DATA —

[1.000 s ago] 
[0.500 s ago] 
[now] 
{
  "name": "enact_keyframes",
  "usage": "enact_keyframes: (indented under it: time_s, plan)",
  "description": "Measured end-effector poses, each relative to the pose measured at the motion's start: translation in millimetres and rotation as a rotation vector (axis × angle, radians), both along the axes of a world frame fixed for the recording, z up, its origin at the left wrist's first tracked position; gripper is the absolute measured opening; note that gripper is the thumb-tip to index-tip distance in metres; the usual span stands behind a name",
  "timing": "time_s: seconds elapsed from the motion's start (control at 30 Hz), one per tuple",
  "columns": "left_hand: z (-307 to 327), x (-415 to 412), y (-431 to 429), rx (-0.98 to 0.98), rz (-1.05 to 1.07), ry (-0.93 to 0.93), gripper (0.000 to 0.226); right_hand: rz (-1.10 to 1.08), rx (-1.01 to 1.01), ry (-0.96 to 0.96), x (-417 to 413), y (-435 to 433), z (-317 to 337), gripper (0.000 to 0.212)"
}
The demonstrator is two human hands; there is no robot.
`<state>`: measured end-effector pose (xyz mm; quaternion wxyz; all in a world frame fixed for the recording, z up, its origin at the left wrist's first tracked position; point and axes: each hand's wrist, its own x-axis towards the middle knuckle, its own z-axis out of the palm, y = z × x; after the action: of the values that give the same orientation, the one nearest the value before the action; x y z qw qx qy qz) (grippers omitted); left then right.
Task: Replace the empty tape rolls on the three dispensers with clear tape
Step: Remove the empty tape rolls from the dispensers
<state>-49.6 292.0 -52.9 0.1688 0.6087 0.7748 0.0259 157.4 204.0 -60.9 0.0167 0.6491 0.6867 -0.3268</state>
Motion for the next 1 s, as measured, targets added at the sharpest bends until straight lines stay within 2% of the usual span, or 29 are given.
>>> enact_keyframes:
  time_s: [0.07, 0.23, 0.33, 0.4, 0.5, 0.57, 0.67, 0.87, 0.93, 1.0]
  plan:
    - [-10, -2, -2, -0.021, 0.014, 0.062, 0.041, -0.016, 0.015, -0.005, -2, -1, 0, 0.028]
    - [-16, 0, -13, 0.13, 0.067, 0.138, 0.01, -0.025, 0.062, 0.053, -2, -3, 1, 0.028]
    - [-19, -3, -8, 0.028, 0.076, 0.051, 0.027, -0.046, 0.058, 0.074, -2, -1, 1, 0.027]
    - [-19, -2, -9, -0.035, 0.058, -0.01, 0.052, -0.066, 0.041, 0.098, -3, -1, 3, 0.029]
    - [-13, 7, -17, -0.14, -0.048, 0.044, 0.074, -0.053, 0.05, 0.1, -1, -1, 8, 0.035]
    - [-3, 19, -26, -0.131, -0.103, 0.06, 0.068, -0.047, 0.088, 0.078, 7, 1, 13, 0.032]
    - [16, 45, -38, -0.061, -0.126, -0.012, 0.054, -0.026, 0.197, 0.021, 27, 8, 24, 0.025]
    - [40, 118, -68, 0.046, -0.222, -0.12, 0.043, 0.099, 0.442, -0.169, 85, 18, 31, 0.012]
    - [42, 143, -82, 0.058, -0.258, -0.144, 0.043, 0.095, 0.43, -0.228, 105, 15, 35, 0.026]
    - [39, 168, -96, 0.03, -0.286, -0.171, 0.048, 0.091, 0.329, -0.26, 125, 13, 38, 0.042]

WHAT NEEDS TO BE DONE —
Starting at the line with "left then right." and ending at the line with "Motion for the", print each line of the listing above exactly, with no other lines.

SOLUTION TO THIS PROBLEM —
`<state>`: measured end-effector pose (xyz mm; quaternion wxyz; all in a world frame fixed for the recording, z up, its origin at the left wrist's first tracked position; point and axes: each hand's wrist, its own x-axis towards the middle knuckle, its own z-axis out of the palm, y = z × x; after the action: of the values that give the same orientation, the one nearest the value before the action; x y z qw qx qy qz) (grippers omitted); left then right.
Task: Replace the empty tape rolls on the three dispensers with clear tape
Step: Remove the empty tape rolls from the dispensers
<state>-49.6 292.0 -52.9 0.1688 0.6087 0.7748 0.0259 157.4 204.0 -60.9 0.0167 0.6491 0.6867 -0.3268</state>
Motion for the next 1 s, as measured, targets added at the sharpest bends until straight lines stay within 2% of the usual span, or 29 are given.

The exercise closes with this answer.